Repeat exactly the lines of the listing below, please, starting with the first and ending with the line containing "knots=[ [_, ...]"; leave out the rest.

"""

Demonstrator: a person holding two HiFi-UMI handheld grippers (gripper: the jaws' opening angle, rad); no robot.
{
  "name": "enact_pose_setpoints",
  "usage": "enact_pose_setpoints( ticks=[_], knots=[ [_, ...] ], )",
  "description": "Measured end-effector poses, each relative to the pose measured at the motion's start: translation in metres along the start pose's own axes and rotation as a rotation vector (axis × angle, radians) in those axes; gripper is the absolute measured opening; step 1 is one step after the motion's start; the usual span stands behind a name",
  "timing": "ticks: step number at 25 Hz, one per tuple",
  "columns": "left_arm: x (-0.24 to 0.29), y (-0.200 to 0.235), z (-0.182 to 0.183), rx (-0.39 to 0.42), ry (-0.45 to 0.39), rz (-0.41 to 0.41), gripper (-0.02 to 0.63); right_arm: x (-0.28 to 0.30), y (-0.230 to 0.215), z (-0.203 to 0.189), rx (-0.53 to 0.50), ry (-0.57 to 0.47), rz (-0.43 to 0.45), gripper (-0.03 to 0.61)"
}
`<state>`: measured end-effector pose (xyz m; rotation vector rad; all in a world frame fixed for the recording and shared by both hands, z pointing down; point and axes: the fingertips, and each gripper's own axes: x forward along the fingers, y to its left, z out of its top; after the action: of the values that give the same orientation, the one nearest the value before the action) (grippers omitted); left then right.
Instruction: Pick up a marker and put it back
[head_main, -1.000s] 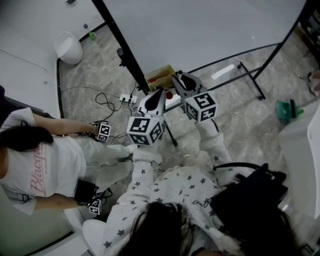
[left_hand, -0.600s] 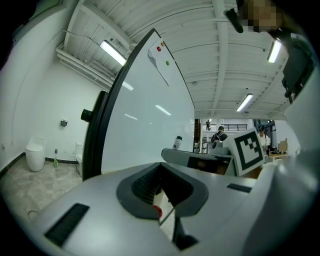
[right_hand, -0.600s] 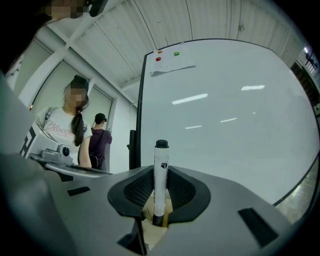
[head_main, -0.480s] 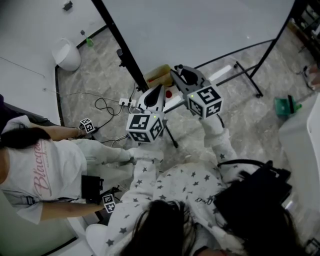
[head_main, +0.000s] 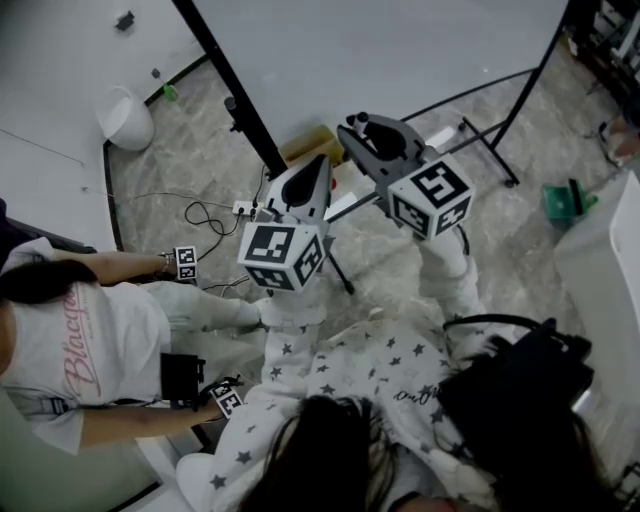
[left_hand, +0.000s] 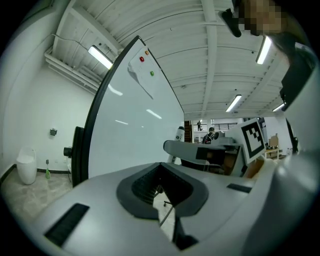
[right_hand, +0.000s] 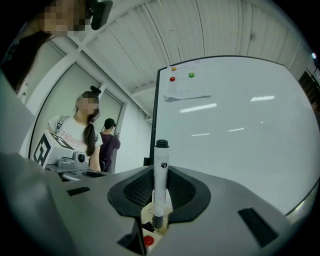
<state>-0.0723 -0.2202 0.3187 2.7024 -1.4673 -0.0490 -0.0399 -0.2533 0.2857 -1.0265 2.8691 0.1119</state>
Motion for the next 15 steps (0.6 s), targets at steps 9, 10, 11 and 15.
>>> enact_pose_setpoints(
  ticks=[9, 10, 11, 15],
  knots=[
    [0.001, -0.001, 0.006, 0.042, 0.032, -0.06, 0.002, 0.004, 0.009, 0.008, -0.007, 0.005, 0.024, 0.08],
    [0.001, 0.0, 0.005, 0.041, 0.033, -0.062, 0.002, 0.005, 0.009, 0.008, -0.005, 0.007, 0.026, 0.08],
    [0.0, 0.001, 0.006, 0.033, 0.027, -0.062, 0.002, 0.005, 0.01, 0.008, -0.003, 0.009, 0.027, 0.08],
    [-0.004, 0.006, 0.012, 0.011, -0.039, -0.05, 0.002, 0.003, 0.012, 0.01, 0.0, 0.0, 0.031, 0.08]
  ],
)
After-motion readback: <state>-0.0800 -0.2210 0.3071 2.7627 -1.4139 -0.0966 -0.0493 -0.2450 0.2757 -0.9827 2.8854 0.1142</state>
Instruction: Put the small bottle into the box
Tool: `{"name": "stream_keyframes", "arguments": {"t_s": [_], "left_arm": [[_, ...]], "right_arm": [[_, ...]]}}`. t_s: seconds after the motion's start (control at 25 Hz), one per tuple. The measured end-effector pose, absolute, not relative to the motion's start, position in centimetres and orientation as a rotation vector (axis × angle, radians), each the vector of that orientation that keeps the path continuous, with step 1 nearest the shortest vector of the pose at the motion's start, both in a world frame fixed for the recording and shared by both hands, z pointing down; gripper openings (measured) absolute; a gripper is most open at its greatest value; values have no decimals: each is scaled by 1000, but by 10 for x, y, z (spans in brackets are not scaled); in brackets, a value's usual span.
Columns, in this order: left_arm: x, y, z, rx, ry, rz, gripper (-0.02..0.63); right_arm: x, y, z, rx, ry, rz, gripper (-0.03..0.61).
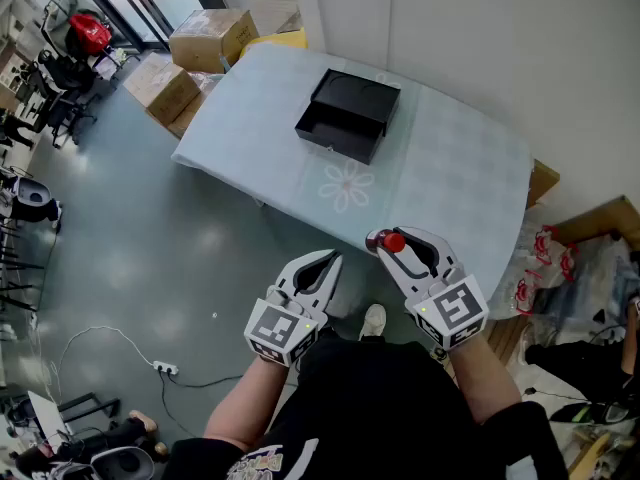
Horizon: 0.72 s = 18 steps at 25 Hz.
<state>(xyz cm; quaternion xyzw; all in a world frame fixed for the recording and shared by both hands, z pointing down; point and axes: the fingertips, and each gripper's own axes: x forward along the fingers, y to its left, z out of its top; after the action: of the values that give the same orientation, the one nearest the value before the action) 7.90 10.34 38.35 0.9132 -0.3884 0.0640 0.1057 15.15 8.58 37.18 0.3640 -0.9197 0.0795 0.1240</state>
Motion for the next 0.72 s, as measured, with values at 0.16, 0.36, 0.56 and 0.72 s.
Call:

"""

**TASK RESULT:**
Demonstrator: a person holding two HiFi-UMI handheld grippers (gripper: the jaws' opening angle, rad); no robot.
{
  "name": "enact_pose_setpoints",
  "usage": "enact_pose_setpoints( ticks=[_], knots=[ [_, ...] ], )",

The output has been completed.